Exercise instructions
Start with the first line of the material. Repeat each line exactly through the one that contains "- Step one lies".

Provided entries
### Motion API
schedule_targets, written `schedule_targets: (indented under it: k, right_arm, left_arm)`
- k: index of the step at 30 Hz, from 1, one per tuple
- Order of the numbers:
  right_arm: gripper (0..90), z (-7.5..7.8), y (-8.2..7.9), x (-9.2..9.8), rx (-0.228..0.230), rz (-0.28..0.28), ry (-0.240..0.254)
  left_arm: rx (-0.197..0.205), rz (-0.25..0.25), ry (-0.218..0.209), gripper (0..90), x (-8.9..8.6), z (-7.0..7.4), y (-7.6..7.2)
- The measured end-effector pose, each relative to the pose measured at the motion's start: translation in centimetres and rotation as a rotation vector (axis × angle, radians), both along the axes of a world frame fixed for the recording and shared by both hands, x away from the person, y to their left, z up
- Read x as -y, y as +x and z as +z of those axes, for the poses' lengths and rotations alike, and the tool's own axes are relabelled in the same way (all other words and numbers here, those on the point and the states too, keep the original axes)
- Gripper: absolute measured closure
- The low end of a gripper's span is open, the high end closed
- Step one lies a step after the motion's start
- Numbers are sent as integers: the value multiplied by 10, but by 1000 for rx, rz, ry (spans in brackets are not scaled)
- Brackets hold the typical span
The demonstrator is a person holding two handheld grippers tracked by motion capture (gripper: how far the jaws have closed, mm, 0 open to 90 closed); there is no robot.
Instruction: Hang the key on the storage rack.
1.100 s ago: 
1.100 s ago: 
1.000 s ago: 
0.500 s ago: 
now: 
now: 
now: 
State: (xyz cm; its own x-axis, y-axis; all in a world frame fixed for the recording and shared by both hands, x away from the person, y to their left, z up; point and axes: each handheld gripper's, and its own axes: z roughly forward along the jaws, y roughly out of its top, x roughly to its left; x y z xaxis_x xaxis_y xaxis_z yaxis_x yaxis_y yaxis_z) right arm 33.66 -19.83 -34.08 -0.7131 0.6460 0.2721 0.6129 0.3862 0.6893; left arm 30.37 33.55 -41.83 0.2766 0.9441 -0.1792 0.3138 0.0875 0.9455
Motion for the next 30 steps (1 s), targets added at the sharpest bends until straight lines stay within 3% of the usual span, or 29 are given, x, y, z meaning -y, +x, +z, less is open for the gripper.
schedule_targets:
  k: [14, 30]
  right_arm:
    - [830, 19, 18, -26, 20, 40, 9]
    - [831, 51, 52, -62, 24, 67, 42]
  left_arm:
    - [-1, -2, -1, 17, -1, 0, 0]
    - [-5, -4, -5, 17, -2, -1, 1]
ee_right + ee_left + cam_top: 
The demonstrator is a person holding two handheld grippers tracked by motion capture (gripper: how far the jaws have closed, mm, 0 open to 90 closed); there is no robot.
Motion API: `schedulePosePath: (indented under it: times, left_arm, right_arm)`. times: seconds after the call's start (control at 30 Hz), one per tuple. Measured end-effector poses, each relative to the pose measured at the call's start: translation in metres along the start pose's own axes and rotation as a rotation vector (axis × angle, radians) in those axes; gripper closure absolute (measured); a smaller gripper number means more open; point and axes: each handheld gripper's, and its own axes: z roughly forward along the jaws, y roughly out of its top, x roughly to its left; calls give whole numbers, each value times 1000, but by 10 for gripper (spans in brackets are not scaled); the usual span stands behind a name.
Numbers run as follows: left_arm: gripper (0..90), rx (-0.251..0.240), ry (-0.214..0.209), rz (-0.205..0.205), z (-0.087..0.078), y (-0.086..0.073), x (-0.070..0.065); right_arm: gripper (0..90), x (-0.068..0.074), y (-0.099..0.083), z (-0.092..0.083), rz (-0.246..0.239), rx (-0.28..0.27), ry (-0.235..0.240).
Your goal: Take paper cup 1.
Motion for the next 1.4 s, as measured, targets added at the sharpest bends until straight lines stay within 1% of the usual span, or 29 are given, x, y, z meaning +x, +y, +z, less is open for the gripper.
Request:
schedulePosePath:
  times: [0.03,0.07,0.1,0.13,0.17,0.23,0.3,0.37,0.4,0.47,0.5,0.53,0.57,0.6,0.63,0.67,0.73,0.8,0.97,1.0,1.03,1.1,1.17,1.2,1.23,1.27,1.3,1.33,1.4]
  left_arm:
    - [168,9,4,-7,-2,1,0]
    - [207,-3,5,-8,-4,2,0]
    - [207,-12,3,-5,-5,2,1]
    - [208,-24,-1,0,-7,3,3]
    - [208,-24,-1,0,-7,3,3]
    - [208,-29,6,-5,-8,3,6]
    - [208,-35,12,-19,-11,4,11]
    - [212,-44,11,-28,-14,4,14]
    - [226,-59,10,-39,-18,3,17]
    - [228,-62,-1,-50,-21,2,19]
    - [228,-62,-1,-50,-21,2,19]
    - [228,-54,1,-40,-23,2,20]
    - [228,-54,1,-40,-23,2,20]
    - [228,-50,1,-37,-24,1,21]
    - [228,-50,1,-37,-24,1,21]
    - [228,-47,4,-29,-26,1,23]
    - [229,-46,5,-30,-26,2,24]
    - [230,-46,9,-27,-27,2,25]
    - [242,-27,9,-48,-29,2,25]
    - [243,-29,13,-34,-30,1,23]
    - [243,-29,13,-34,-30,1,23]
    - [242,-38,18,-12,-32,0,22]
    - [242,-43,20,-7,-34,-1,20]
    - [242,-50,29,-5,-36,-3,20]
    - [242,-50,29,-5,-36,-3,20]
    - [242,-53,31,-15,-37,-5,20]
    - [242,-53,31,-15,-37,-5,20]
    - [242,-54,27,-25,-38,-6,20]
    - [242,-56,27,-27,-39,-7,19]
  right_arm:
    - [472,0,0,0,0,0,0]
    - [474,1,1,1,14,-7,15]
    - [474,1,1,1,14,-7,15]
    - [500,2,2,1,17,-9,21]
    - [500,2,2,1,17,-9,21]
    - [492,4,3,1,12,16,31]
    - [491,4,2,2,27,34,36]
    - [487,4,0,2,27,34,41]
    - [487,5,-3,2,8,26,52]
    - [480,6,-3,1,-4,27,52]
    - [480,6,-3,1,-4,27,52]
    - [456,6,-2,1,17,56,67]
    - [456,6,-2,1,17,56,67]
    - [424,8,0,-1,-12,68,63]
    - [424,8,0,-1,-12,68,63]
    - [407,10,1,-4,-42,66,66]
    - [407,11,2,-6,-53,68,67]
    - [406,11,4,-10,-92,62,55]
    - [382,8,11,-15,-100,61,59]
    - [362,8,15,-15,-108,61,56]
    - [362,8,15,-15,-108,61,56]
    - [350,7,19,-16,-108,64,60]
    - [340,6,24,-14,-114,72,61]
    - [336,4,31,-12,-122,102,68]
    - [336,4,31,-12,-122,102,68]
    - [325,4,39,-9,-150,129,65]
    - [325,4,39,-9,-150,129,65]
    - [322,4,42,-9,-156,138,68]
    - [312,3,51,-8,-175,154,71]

Problem solution
### Motion API
schedule_targets, written `schedule_targets: (indented under it: k, right_arm, left_arm)`
- k: index of the step at 30 Hz, from 1, one per tuple
- Order of the numbers:
  right_arm: gripper (0..90), z (-7.5..7.8), y (-8.2..7.9), x (-9.2..9.8), rx (-0.228..0.230), rz (-0.28..0.28), ry (-0.240..0.254)
  left_arm: rx (-0.197..0.205), rz (-0.25..0.25), ry (-0.218..0.209), gripper (0..90), x (-8.9..8.6), z (-7.0..7.4), y (-7.6..7.2)
- The measured end-effector pose, each relative to the pose measured at the motion's start: translation in centimetres and rotation as a rotation vector (axis × angle, radians), both along the axes of a world frame fixed for the recording and shared by both hands, x away from the person, y to their left, z up
- Read x as -y, y as +x and z as +z of those axes, for the poses' lengths and rotations alike, and the tool's own axes are relabelled in the same way (all other words and numbers here, those on the point and the states too, keep the original axes)
- Gripper: absolute measured closure
- The low end of a gripper's span is open, the high end closed
- Step one lies a step after the motion's start

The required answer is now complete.